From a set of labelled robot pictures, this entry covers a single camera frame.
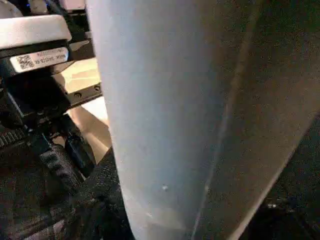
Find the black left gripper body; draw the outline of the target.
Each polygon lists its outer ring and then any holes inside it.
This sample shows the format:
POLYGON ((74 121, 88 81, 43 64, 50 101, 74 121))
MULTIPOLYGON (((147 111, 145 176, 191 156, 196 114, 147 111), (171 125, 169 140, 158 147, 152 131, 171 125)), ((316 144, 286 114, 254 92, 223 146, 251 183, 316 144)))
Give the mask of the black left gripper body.
POLYGON ((102 96, 101 85, 68 93, 54 76, 74 63, 66 42, 43 42, 0 51, 0 147, 44 129, 66 111, 102 96))

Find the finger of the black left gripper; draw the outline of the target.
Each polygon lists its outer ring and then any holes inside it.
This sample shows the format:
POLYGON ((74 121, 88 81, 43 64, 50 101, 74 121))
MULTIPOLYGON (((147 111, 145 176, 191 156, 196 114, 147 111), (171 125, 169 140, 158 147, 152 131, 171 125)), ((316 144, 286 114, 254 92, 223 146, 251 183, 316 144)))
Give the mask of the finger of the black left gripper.
POLYGON ((77 194, 84 178, 89 177, 96 166, 92 147, 77 134, 67 136, 62 146, 38 133, 35 135, 35 155, 72 195, 77 194))

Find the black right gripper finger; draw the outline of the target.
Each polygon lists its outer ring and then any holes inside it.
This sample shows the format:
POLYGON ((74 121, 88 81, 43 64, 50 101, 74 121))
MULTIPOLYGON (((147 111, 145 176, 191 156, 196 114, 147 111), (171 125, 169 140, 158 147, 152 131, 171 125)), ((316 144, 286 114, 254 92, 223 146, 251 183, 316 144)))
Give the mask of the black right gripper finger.
POLYGON ((114 151, 110 148, 73 199, 71 240, 132 240, 114 151))

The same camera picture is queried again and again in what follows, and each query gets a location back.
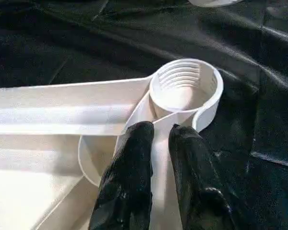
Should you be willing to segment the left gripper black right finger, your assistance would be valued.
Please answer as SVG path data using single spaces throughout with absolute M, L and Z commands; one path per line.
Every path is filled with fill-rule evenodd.
M 184 230 L 233 230 L 227 193 L 206 141 L 190 126 L 174 124 L 168 137 Z

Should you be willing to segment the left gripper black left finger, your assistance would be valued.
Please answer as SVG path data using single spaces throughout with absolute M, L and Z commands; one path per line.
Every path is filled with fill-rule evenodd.
M 121 146 L 103 173 L 90 230 L 149 229 L 153 139 L 154 125 L 149 121 L 127 128 Z

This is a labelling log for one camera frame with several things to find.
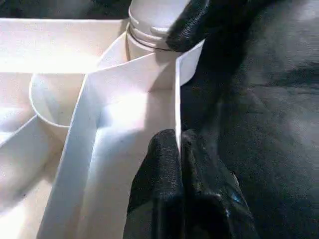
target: finger
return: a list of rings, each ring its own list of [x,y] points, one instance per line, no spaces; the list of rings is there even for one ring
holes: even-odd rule
[[[181,238],[183,187],[175,131],[150,141],[131,187],[125,239]]]
[[[166,43],[185,52],[203,40],[212,28],[222,27],[242,10],[247,0],[191,0],[171,27]]]

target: gloved hand
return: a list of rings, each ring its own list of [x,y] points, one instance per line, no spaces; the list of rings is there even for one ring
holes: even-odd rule
[[[203,139],[172,129],[153,137],[131,188],[124,239],[258,238],[236,178]]]
[[[207,35],[218,35],[228,25],[251,19],[275,0],[190,0],[171,27],[166,40],[174,51],[185,52]]]

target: plastic compartment
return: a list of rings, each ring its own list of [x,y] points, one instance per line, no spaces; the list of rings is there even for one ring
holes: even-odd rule
[[[141,45],[126,20],[0,19],[0,29],[0,238],[35,238],[49,194],[38,238],[121,237],[149,140],[175,128],[179,142],[179,86],[202,43],[175,76],[179,53]]]
[[[32,73],[82,73],[83,80],[126,26],[126,20],[0,19],[0,238],[36,237],[63,149],[54,133],[68,128],[52,130],[34,116]]]
[[[0,212],[16,203],[63,146],[34,116],[30,80],[29,73],[0,73]]]
[[[180,142],[180,82],[194,74],[202,45],[173,72],[158,68],[155,52],[86,76],[38,239],[122,238],[150,139],[174,128]]]
[[[36,114],[46,127],[64,142],[84,74],[35,74],[29,97]]]
[[[87,73],[127,20],[1,19],[0,71]]]

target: bottle cap
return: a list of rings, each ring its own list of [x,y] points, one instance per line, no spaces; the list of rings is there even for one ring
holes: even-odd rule
[[[129,16],[131,35],[153,48],[169,49],[166,38],[190,0],[132,0]]]

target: white plastic tray
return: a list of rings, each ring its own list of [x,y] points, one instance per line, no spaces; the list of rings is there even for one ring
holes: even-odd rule
[[[122,238],[149,140],[174,128],[179,143],[179,87],[203,45],[154,51],[126,29],[0,20],[0,238],[35,238],[41,221],[39,239]]]

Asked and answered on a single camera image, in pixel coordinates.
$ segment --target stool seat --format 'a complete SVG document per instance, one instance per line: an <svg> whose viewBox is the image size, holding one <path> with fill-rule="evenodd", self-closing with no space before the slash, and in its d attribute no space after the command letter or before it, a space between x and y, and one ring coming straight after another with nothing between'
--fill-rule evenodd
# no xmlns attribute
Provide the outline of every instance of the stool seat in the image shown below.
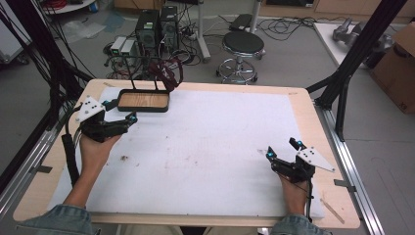
<svg viewBox="0 0 415 235"><path fill-rule="evenodd" d="M262 39L253 33L245 31L232 31L226 33L223 38L223 46L226 50L235 54L247 54L246 56L252 56L253 54L262 51L264 44Z"/></svg>

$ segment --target chair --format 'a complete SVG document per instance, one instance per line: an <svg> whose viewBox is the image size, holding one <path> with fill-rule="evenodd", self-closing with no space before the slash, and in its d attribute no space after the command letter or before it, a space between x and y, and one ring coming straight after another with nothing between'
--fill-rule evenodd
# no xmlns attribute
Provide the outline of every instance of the chair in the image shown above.
<svg viewBox="0 0 415 235"><path fill-rule="evenodd" d="M256 82L257 73L254 66L243 58L261 58L263 41L253 33L245 31L232 31L226 33L222 41L223 49L236 59L227 59L217 68L216 76L222 77L222 83L229 80L248 84Z"/></svg>

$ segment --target forearm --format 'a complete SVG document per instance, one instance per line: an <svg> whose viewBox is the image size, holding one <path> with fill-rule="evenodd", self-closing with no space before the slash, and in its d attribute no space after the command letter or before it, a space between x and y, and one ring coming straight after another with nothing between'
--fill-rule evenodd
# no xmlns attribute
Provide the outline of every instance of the forearm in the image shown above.
<svg viewBox="0 0 415 235"><path fill-rule="evenodd" d="M84 208L101 170L82 171L63 204Z"/></svg>

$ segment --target stool base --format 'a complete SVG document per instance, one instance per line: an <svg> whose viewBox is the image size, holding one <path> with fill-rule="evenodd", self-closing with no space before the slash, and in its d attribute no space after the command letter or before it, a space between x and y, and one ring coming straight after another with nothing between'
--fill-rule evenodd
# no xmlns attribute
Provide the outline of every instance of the stool base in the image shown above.
<svg viewBox="0 0 415 235"><path fill-rule="evenodd" d="M257 74L254 66L238 56L236 59L228 59L219 65L216 71L217 77L222 77L222 83L225 81L245 83L248 81L256 82Z"/></svg>

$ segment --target computer tower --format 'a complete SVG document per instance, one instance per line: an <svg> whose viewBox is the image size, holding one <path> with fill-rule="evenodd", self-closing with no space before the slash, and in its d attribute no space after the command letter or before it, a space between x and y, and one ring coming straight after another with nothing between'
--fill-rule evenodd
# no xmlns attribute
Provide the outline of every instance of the computer tower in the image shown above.
<svg viewBox="0 0 415 235"><path fill-rule="evenodd" d="M164 6L161 8L161 34L164 47L170 52L179 49L179 28L176 6Z"/></svg>
<svg viewBox="0 0 415 235"><path fill-rule="evenodd" d="M143 10L135 26L137 42L145 49L158 51L161 42L161 25L159 10Z"/></svg>

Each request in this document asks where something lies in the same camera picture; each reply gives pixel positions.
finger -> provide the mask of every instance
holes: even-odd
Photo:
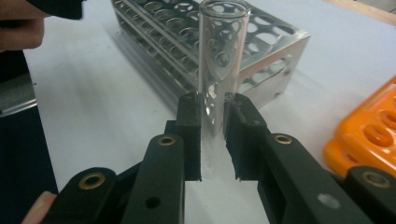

==================================================

§ **PROBLEM**
Return every entry above word for word, and include no images.

§ **ANSWER**
From a set of labelled robot pictures, this entry covers a single camera frame.
Find the black left gripper body; draw the outline of the target.
Each polygon lists its outer ring and then any holes inside it.
This sample shows the format:
POLYGON ((74 121, 88 81, 43 64, 50 101, 74 121))
MULTIPOLYGON (((147 111, 145 176, 191 156, 196 114, 147 111), (171 125, 169 140, 158 147, 152 131, 171 125)), ((316 144, 286 114, 254 92, 223 146, 251 183, 316 144)))
Give the mask of the black left gripper body.
POLYGON ((102 96, 101 85, 68 93, 54 76, 74 63, 66 42, 43 42, 0 51, 0 147, 44 129, 66 111, 102 96))

Find the finger of the black left gripper; draw the outline of the target.
Each polygon lists its outer ring and then any holes inside it.
This sample shows the format:
POLYGON ((74 121, 88 81, 43 64, 50 101, 74 121))
MULTIPOLYGON (((147 111, 145 176, 191 156, 196 114, 147 111), (171 125, 169 140, 158 147, 152 131, 171 125)), ((316 144, 286 114, 254 92, 223 146, 251 183, 316 144)))
Give the mask of the finger of the black left gripper.
POLYGON ((77 194, 84 178, 89 177, 96 166, 92 147, 77 134, 67 136, 62 146, 38 133, 35 135, 35 155, 72 195, 77 194))

Find the black right gripper finger; draw the outline of the target.
Each polygon lists its outer ring and then any holes inside it.
This sample shows the format:
POLYGON ((74 121, 88 81, 43 64, 50 101, 74 121))
MULTIPOLYGON (((147 111, 145 176, 191 156, 196 114, 147 111), (171 125, 169 140, 158 147, 152 131, 171 125)), ((316 144, 286 114, 254 92, 223 146, 251 183, 316 144)))
Give the mask of the black right gripper finger.
POLYGON ((114 151, 110 148, 73 199, 71 240, 132 240, 114 151))

The same camera picture is queried again and again in what follows, and each query gets a location back.
Should you be willing to segment the left gripper black right finger, your assistance would be valued.
Please answer as SVG path data using single spaces throughout with absolute M, L and Z commands; one path per line.
Every path is filled with fill-rule evenodd.
M 184 230 L 233 230 L 227 193 L 206 141 L 190 126 L 174 124 L 168 137 Z

Should you be willing to segment the left gripper black left finger, your assistance would be valued.
Please answer as SVG path data using single spaces throughout with absolute M, L and Z commands; one path per line.
Every path is filled with fill-rule evenodd.
M 121 146 L 103 173 L 90 230 L 149 229 L 153 139 L 154 125 L 149 121 L 127 128 Z

This is a labelling log for one camera frame with several things to find.
target: finger
return: a list of rings, each ring its own list of [x,y] points, one instance per line, no spaces; the list of rings is there even for one ring
holes: even-odd rule
[[[181,238],[183,187],[175,131],[150,141],[131,187],[125,239]]]
[[[166,43],[185,52],[203,40],[212,28],[222,27],[242,10],[247,0],[191,0],[171,27]]]

target: gloved hand
return: a list of rings, each ring its own list of [x,y] points, one instance per line, no spaces; the list of rings is there even for one ring
holes: even-odd rule
[[[203,139],[172,129],[153,137],[131,188],[124,239],[258,238],[236,178]]]
[[[207,35],[218,35],[228,25],[251,19],[275,0],[190,0],[171,27],[166,40],[174,51],[185,52]]]

target: plastic compartment
return: a list of rings, each ring its own list of [x,y] points, one instance per line, no spaces; the list of rings is there even for one ring
holes: even-odd rule
[[[141,45],[126,20],[0,19],[0,29],[0,238],[35,238],[49,194],[38,238],[121,237],[149,140],[175,128],[179,142],[179,86],[202,43],[175,76],[179,53]]]
[[[32,73],[82,73],[83,80],[126,26],[126,20],[0,19],[0,238],[36,237],[63,149],[54,133],[68,128],[52,130],[34,116]]]
[[[0,212],[16,203],[63,146],[34,116],[30,80],[29,73],[0,73]]]
[[[180,142],[180,82],[194,74],[202,45],[173,72],[158,68],[155,52],[86,76],[38,239],[122,238],[150,139],[174,128]]]
[[[36,114],[46,127],[64,142],[84,74],[35,74],[29,97]]]
[[[87,73],[127,20],[1,19],[0,71]]]

target: bottle cap
return: a list of rings, each ring its own list of [x,y] points, one instance per line, no spaces; the list of rings is there even for one ring
holes: even-odd rule
[[[129,16],[131,35],[153,48],[169,49],[166,38],[190,0],[132,0]]]

target: white plastic tray
return: a list of rings, each ring its own list of [x,y] points, one instance per line, no spaces; the list of rings is there even for one ring
holes: even-odd rule
[[[122,238],[149,140],[174,128],[179,143],[179,87],[203,45],[154,51],[126,29],[0,20],[0,238],[35,238],[41,221],[39,239]]]

Asked and answered on a single camera image, in pixel coordinates.
$ segment --target stool seat --format 'a complete SVG document per instance, one instance per line: an <svg> whose viewBox is the image size, holding one <path> with fill-rule="evenodd", self-closing with no space before the slash, and in its d attribute no space after the command letter or before it, a space between x and y, and one ring coming straight after another with nothing between'
--fill-rule evenodd
# no xmlns attribute
Provide the outline of every instance of the stool seat in the image shown below.
<svg viewBox="0 0 415 235"><path fill-rule="evenodd" d="M262 39L253 33L245 31L232 31L226 33L223 38L223 46L226 50L235 54L247 54L246 56L252 56L253 54L262 51L264 44Z"/></svg>

$ segment --target chair --format 'a complete SVG document per instance, one instance per line: an <svg> whose viewBox is the image size, holding one <path> with fill-rule="evenodd", self-closing with no space before the slash, and in its d attribute no space after the command letter or before it, a space between x and y, and one ring coming straight after another with nothing between'
--fill-rule evenodd
# no xmlns attribute
Provide the outline of every instance of the chair in the image shown above.
<svg viewBox="0 0 415 235"><path fill-rule="evenodd" d="M256 82L257 73L254 66L243 58L261 58L263 41L253 33L245 31L232 31L226 33L222 41L223 49L236 59L227 59L217 68L216 76L222 77L222 83L229 80L248 84Z"/></svg>

$ segment --target forearm --format 'a complete SVG document per instance, one instance per line: an <svg> whose viewBox is the image size, holding one <path> with fill-rule="evenodd", self-closing with no space before the slash, and in its d attribute no space after the command letter or before it, a space between x and y, and one ring coming straight after another with nothing between'
--fill-rule evenodd
# no xmlns attribute
Provide the outline of every instance of the forearm in the image shown above.
<svg viewBox="0 0 415 235"><path fill-rule="evenodd" d="M84 208L101 170L82 171L63 204Z"/></svg>

$ segment --target stool base --format 'a complete SVG document per instance, one instance per line: an <svg> whose viewBox is the image size, holding one <path> with fill-rule="evenodd", self-closing with no space before the slash, and in its d attribute no space after the command letter or before it, a space between x and y, and one ring coming straight after another with nothing between'
--fill-rule evenodd
# no xmlns attribute
Provide the outline of every instance of the stool base in the image shown above.
<svg viewBox="0 0 415 235"><path fill-rule="evenodd" d="M257 74L254 66L238 56L236 59L228 59L219 65L216 71L217 77L222 77L222 83L225 81L245 83L248 81L256 82Z"/></svg>

$ segment --target computer tower --format 'a complete SVG document per instance, one instance per line: an <svg> whose viewBox is the image size, holding one <path> with fill-rule="evenodd", self-closing with no space before the slash, and in its d attribute no space after the command letter or before it, a space between x and y, and one ring coming straight after another with nothing between'
--fill-rule evenodd
# no xmlns attribute
Provide the outline of every instance of the computer tower in the image shown above.
<svg viewBox="0 0 415 235"><path fill-rule="evenodd" d="M164 6L161 8L161 34L164 47L170 52L179 49L179 28L176 6Z"/></svg>
<svg viewBox="0 0 415 235"><path fill-rule="evenodd" d="M143 10L135 26L137 42L145 49L158 51L161 42L161 25L159 10Z"/></svg>

Each request in this document asks where something lies in the same camera picture; each reply gives pixel positions.
finger -> provide the mask of every instance
holes: even-odd
Photo:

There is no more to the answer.